10
set
2013

Dos caníbales se acechan en la noche. Para cuando Rafael Nadal celebra 6-2, 3-6, 6-4 y 6-1 sobre el serbio Novak Djokovic su decimotercer grande, Nueva York ha visto un pulso nacido en lo más profundo del corazón de dos tenistas tremendos. Se pelea por cada bocanada de aire, por cada centímetro de pista, por que cada gota de sudor reporte réditos solo a cambio de rendir antes el tributo del esfuerzo agónico. Los dos mejores tenistas del planeta dejan tiros antológicos, pero sobre todo escriben un poema al deseo, al hambre, al largo aliento. Nadal pega primero y suma la primera manga. Nole recupera la desventaja y parece despedazarle de zarpazo en mordisco. Finalmente, el español se impone porque es capaz de levantar en el tercer set un 0-40 que destruye el cerebro del mejor tenista del planeta. Él, que tiene tantas cicatrices, levanta una Copa que le retrata como el mejor del curso, le fotografía como el campeón que ha perdido menos veces el saque en la historia del torneo (cuatro) y le corona como un tenista único e inimitable.

“Ha sido todo muy emotivo, mi equipo sabe lo que significa este partido para mí”, dice Nadal todavía sobre la pista. “Posiblemente nadie saca este nivel de mi como Novak”

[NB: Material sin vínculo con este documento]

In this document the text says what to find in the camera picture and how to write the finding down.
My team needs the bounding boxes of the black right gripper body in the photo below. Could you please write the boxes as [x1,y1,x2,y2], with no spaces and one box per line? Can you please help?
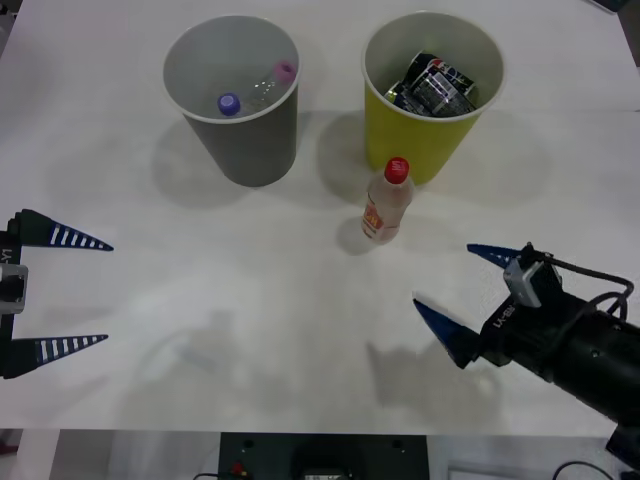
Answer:
[478,287,595,385]

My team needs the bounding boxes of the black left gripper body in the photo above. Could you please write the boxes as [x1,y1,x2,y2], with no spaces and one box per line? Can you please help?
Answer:
[0,229,24,347]

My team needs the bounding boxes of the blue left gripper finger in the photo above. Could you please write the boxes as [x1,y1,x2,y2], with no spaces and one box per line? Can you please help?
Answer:
[0,333,110,380]
[6,208,115,252]

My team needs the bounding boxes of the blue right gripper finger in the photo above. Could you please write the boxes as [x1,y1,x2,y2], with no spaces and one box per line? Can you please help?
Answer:
[412,298,484,370]
[466,243,522,275]

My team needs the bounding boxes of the clear bottle red cap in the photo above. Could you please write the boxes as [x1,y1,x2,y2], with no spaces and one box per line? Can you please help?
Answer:
[360,156,416,245]

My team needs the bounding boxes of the white table leg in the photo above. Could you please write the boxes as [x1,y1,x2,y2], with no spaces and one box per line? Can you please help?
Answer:
[18,428,59,480]

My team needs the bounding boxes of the yellow-green plastic bin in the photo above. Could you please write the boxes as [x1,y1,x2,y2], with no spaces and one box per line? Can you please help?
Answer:
[360,10,506,187]

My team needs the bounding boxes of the black robot torso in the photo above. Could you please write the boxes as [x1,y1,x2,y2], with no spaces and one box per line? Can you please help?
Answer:
[218,432,429,480]

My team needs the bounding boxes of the black can blue red print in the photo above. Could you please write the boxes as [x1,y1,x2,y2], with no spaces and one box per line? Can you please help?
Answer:
[402,49,480,114]

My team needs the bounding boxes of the grey plastic bin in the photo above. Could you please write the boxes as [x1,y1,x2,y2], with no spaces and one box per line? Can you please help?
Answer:
[162,14,303,189]

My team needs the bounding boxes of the clear bottle purple cap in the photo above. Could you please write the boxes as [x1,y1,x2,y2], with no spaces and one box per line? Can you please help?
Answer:
[215,91,243,119]

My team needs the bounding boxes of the clear bottle pink cap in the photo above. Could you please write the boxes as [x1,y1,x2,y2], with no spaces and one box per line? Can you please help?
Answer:
[242,59,298,113]

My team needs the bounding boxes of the black cable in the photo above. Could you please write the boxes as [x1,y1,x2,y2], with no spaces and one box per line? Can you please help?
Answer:
[553,459,619,480]

Así se llega hasta ese punto. Djokovic juega con la facilidad de los elegidos. Olvidado el borrón de la primera manga, cada pelota que toca es un puñal en las defensas de Nadal. No hay nada forzado en sus gestos, ningún esfuerzo aparente, solo sutil coordinación, perfección en movimiento. De su raqueta solo brotan malas noticias para el español, que no encuentra guarida en el servicio, reposo en el juego de fondo ni fonda en la red. Por momentos, da igual donde Nadal cite a Djokovic, porque Djokovic se impone a Nadal en todo. Sus restos abren heridas en el juego del español. Sus voleas cierran contraataques que parecen triunfales. Sus piernas, sus pulmones y su cabeza son capaces de dominar intercambios extenuantes, como el que le da el primer break a su favor del partido, con 54 impresionantes tiros el más largo del torneo.

Nadal, en cualquier caso, es perro viejo. Sabe que la perfección no es eterna, que las musas son esquivas y traicioneras, que hasta el mejor pintor tiene que descansar de vez en cuando para luego seguir con su trabajo. De ninguna parte, vuelve al partido. Djokovic, que tiene bola de break para ponerse 0-3 en la tercera manga y soñar con firmar el 4-0 con su saque, se ve de repente 4-3 abajo. Del encuentro que ya siente como suyo, grácil poeta de afilada pluma, se encuentra en una auténtica guerra.

Suena Safe and Sound, de los Capital Cities, diciendo que todo es posible, que el optimismo puede cambiar el mundo. Y Nadal quiere, aprieta y tiene la fe de los que creen que se puede andar sobre el agua: con 4-4, levanta un 0-40 que habría dejado a Nole sacando por el tercer set. Ruge la grada. Brama el público. Nadal, que en ese juego se trastabilla y se cae al suelo, calla. Él ya está en el siguiente paso. Él ya está en su labor de destrucción impasible sobre la mente de un campeón digno del número uno: Nole no solo pierde ese 0-40, sino que inmediatamente cede el saque y el set en un juego que dominaba 30-0. Impresionante: desde la bola de break para 0-3 a favor de Nole, el español suma ocho de nueve juegos y se pone set y break arriba en la cuarta manga.

El mallorquín empieza dominando el duelo con su derecha paralela y lo acaba peleando con su cabeza, su corazón, con cada molécula de su cuerpo. Tira con todo. Una y otra vez le dice a Nole que no, que hoy no, que nunca se dará por vencido. Una y otra vez encuentra un salvavidas al que agarrarse, tiene la decisión, la voluntad y la clase de los grandes, confunde al número uno hasta enmarañarle en 53 errores no forzados por los 20 propios. El serbio, que es el mejor restador del planeta, uno que tira bombas con un simple toque de muñeca, se despide en la noche con un terrible tres de once en bolas de rotura. Las matemáticas aun no lo dicen, porque su contrario aún debe llegar a semifinales de Pekín para asegurarlo, pero el número uno ya no es suyo: por méritos propios, su dueño es Rafael Nadal Parera.